A recent citation by Pope Francis enhanced my awareness of the above text. In my earlier life I read Psalm 71 many times, but now one thing had changed: I myself had become Gerontius (“old one”). Context always matters, and my present season became the kaíros for this text. As the psalter’s prayer becomes increasingly my own, what are the issues I bare before You, O Lover?

First, I want to come to a greater peace with my own bodily death. Having experienced, seldom easily, the ubiquity of paradox, I am no longer confounded by the hope that amid my season of declining powers You are unfolding the very best of all. However, none of this harrowing and winnowing comes easily or pleasantly, nor is ageing merely a state of mind. And there can always be retro moments of grieving the demise of youth’s allure.

My principal paradigm is Jesus whom I embrace as embodiment of You, O Lover. One implication of Your Self-materialization in him is the sacralizing of all finites gifted with being. This includes, among many other dimensions, temporality and perishability. Given Your embrace of the totality of finite creaturehood, how could I despise its mortality dimension? How could I loathe thánatos, however implacable? The Incarnátus is thus invitation to embrace as my own “sister death” (Francis of Assisi) rather than ”rage, rage against the dying of the light” (Dylan Thomas). Mostly my center responds to this invite in the affirmative; in other times the most I can muster is the retrieval of a “yes” from the bank of past experiences. Whichever, the “sting” of death is being deconstructed (I Cor 15:54-57), for, to allude to Augustine, we geriatrics (in particular) are an “Easter people.” “The Dream of Gerontius,” to reference the poetic/musical collaboration of the Brits John Henry Newman and Edward Elgar, is You, O Lover, both throughout and beyond this life.

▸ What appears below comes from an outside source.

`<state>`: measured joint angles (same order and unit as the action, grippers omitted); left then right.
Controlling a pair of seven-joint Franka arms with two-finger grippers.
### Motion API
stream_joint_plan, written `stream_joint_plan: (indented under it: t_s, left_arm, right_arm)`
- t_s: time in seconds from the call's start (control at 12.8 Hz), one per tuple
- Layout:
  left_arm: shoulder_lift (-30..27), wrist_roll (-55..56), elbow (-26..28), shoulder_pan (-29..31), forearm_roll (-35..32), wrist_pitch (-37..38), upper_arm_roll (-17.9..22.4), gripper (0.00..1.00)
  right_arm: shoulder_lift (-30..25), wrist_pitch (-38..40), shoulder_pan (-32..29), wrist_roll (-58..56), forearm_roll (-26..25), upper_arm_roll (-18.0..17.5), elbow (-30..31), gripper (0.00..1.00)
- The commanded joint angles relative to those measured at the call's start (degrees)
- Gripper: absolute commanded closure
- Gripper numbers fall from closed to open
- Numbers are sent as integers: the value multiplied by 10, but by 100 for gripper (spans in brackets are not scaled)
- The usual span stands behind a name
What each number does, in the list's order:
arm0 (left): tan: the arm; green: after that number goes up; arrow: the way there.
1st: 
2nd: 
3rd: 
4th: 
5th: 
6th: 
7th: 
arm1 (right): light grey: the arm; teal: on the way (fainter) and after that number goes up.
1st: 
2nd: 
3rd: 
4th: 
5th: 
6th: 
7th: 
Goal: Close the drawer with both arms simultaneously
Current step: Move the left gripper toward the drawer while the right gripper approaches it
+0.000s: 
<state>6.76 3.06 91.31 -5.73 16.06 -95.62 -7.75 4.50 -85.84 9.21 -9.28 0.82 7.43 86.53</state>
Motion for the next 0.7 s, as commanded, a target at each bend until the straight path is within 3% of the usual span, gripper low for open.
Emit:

Second, I want to come to a greater peace regarding the “after” of my bodily death. I experience my faith as grounded in You: generator of all being, conqueror of death, deifier of the cosmos, unmetered by time. And though the present life in and of itself provides full warrant for gratitude to You beyond words, I repeatedly experience extrapolation of that finite splendor into “afterwards” as seductively drawing me. Though I am inclined to view “eternal life” as inherent in who You are as principally Self-disclosed in the Christ, that inkling provides minimal content or certitude. As awareness of my own approaching end increases I clutch To sólus (“You alone”) asking only to be drawn into the interiority of Your “all in All” (I Cor 15:28). May I in the final unraveling of my finitude experience the encroaching darkness to be in reality Your Luminosity for which I have long since lacked register or measure. And may in that passage into the ineffable grandeur of You the eradication of the fabricated self, so long a contested scrum, be finally completed.

Rather than protracting my finite separateness out beyond physical death, I pray for “a new heaven and a new earth” (Apoc 21:1), the healing of the “groaning” creation (Rom 8:20-23), the lavish blossoming of Your “all in All.” Given who You have shown Yourself to be, the scale of Your heílsgeschichte (“salvation history”) cannot but be universal, transformational, and unitive. As I am incrementally letting go of all that has been familiar to me in this my beautiful life, I cleave solely to You and Your dream encompassing everything. Let it be!